TokenGate vs TokenGuard
TokenGuard is a stable, focused branch. TokenGate is the experimental surface where new subsystems are developed and tested before being considered for a branch.
| Feature | TokenGate | TokenGuard |
|---|---|---|
@task_token_guard decorator |
✓ | ✓ |
| Pinned staggered queue | ✓ | ✓ |
| Convergence engine | ✓ | ✓ |
| Storage throttle | ✓ | ✓ |
| Process pool routing | ✓ | ✓ |
| Domain hashing / sticky routing | ✓ | ✓ |
| Admin API (pause/resume/drain/kill) | ✓ | ✓ |
| WebSocket orchestration | ✓ | — |
| Allocation optimizer | ✓ | — |
| Code inspector | ✓ | — |
Stability & Releases
Versioning:
0 . 1 . 0 . 0
│ │ │ └── Patch — bug fixes, typo corrections
│ │ └──────── Minor — small improvements, non-breaking additions
│ └────────────── Update — meaningful feature additions or tuning
└──────────────────── Major — architectural changes, breaking API shifts
TokenGuard follows a slow, deliberate release cadence by design. The core routing and execution model is stable — updates here are fixes and minor improvements, not architectural experiments.

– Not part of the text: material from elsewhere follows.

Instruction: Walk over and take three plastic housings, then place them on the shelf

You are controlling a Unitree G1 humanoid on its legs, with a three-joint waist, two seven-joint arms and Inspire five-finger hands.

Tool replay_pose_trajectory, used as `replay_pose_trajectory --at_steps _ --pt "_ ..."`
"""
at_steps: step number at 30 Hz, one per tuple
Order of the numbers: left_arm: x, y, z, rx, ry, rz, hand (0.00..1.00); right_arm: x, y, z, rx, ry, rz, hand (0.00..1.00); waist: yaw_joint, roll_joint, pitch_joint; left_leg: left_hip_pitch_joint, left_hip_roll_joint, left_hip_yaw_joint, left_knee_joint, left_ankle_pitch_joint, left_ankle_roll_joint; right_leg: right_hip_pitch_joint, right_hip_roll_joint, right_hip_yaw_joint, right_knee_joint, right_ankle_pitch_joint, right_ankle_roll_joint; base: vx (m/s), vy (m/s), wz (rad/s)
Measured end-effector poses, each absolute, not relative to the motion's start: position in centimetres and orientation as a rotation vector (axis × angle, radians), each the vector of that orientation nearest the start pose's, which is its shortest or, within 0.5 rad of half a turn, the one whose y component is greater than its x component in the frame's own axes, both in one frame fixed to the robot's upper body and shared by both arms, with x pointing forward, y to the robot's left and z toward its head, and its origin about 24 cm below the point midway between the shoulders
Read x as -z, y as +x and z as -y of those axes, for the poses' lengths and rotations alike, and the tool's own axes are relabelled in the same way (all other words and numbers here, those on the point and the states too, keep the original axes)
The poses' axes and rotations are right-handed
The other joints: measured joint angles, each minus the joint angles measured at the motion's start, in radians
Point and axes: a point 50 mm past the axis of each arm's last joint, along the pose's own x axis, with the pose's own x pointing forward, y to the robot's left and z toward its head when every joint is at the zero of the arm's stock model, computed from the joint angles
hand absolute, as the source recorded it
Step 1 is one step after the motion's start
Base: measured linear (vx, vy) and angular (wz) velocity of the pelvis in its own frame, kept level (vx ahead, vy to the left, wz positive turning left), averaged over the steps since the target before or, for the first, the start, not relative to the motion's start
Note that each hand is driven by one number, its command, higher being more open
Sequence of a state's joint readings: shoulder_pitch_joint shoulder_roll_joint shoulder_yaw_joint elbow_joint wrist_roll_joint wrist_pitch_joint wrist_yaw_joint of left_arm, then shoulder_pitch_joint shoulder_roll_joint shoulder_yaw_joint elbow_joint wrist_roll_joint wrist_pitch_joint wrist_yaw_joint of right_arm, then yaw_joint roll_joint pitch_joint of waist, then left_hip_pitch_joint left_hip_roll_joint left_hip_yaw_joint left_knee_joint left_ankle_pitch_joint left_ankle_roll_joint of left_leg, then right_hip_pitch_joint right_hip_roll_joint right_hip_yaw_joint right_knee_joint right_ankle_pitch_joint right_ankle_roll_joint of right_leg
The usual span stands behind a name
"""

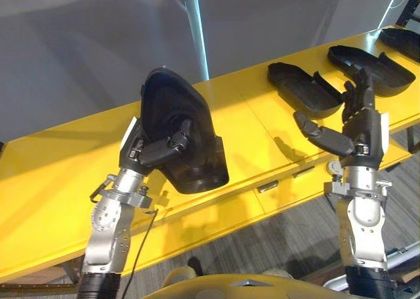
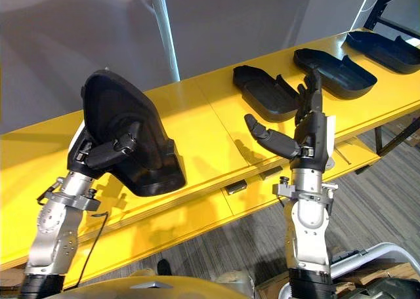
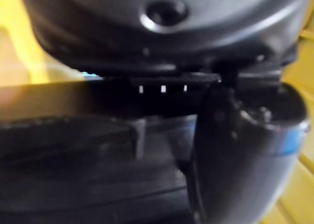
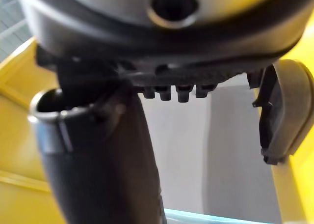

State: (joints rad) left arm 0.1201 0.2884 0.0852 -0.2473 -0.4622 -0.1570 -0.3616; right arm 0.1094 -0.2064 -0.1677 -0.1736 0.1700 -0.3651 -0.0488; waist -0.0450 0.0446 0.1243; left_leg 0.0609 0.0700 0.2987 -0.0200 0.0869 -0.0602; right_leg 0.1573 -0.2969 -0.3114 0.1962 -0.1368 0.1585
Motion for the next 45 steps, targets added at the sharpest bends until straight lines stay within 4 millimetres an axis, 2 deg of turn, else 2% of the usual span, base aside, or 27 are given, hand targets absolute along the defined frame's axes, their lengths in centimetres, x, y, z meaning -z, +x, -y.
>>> replay_pose_trajectory --at_steps 6,9,16,19,27,30,34,35,40,42,45 --pt "-11.1 24.0 -19.7 0.367 -0.092 0.282 0.0 -9.5 22.3 20.1 0.071 -0.047 0.409 1.0 0.0 -0.004 -0.004 0.021 -0.011 0.037 -0.058 0.016 0.011 0.001 0.002 0.002 -0.045 0.056 0.013 0.04 0.078 -0.11" --pt "-11.2 26.3 -19.7 0.386 -0.148 0.234 0.0 -9.1 22.4 19.0 0.013 -0.035 0.371 1.0 -0.014 -0.004 -0.004 0.024 -0.01 0.055 -0.063 0.02 0.013 -0.004 0.004 0.017 -0.059 0.071 0.013 -0.03 0.046 -0.19" --pt "-10.4 30.7 -21.1 0.271 -0.302 0.071 0.0 -8.4 22.1 17.4 -0.115 -0.031 0.309 1.0 -0.047 -0.005 -0.006 0.023 -0.002 0.108 -0.069 0.019 0.011 -0.027 0.01 0.05 -0.079 0.078 0.02 -0.07 0.03 -0.22" --pt "-10.2 32.2 -21.5 0.211 -0.334 0.007 0.0 -7.9 22.0 16.5 -0.195 -0.023 0.264 1.0 -0.065 -0.003 -0.01 0.011 0.022 0.136 -0.069 0.027 0.007 -0.042 0.033 0.056 -0.098 0.091 0.006 -0.09 -0.001 -0.17" --pt "-9.1 33.5 -22.3 0.073 -0.365 -0.075 0.0 -6.8 21.4 15.7 -0.25 -0.011 0.198 1.0 -0.093 0.007 -0.029 -0.029 0.055 0.146 -0.069 0.067 -0.002 -0.09 0.074 0.072 -0.109 0.109 -0.012 -0.03 -0.004 -0.06" --pt "-8.2 34.0 -22.6 0.01 -0.364 -0.135 0.0 -6.7 21.4 15.7 -0.249 -0.004 0.187 1.0 -0.098 0.009 -0.03 -0.042 0.058 0.147 -0.069 0.077 0.002 -0.106 0.078 0.077 -0.109 0.115 -0.014 0.0 0.0 0.0" --pt "-6.0 33.8 -23.3 -0.116 -0.29 -0.258 0.0 -6.6 21.3 15.4 -0.26 0.004 0.182 1.0 -0.101 0.009 -0.03 -0.046 0.065 0.157 -0.069 0.085 0.002 -0.119 0.086 0.093 -0.11 0.123 -0.016 -0.03 0.014 -0.09" --pt "-5.7 33.8 -23.5 -0.132 -0.292 -0.28 1.0 -6.6 21.3 15.4 -0.262 0.011 0.18 1.0 -0.102 0.009 -0.03 -0.048 0.066 0.158 -0.069 0.087 0.002 -0.122 0.088 0.096 -0.11 0.125 -0.016 -0.03 0.009 -0.06" --pt "-6.6 35.0 -23.3 -0.138 -0.208 -0.313 1.0 -6.2 21.2 14.7 -0.286 0.021 0.154 1.0 -0.104 0.009 -0.03 -0.051 0.068 0.159 -0.069 0.092 0.006 -0.126 0.089 0.098 -0.111 0.126 -0.02 -0.03 0.014 -0.01" --pt "-6.1 35.0 -23.7 -0.161 -0.083 -0.359 1.0 -6.0 21.1 14.3 -0.304 0.028 0.144 1.0 -0.118 0.01 -0.029 -0.051 0.068 0.162 -0.069 0.093 0.007 -0.127 0.089 0.1 -0.111 0.128 -0.021 -0.02 0.007 -0.01" --pt "-6.1 35.1 -24.2 -0.197 -0.041 -0.373 1.0 -5.8 21.0 14.3 -0.306 0.047 0.128 1.0 -0.122 0.01 -0.029 -0.051 0.076 0.166 -0.07 0.091 0.001 -0.132 0.091 0.11 -0.111 0.129 -0.022 -0.02 0.006 -0.06"
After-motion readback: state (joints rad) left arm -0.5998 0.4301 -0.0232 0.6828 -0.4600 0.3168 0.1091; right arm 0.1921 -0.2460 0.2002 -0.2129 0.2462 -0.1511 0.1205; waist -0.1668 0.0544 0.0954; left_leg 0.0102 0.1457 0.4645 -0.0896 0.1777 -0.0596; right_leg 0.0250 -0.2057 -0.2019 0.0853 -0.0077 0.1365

New subsystems and experimental features are developed in TokenGate first. If something proves solid there, it may eventually be branched into TokenGuard. This means you can build on TokenGuard without worrying about unexpected API changes while you're still learning the performance characteristics and boundaries of the system.
Requirements
- Python *3.12+ (Earlier versions generally work but aren't tested in depth.)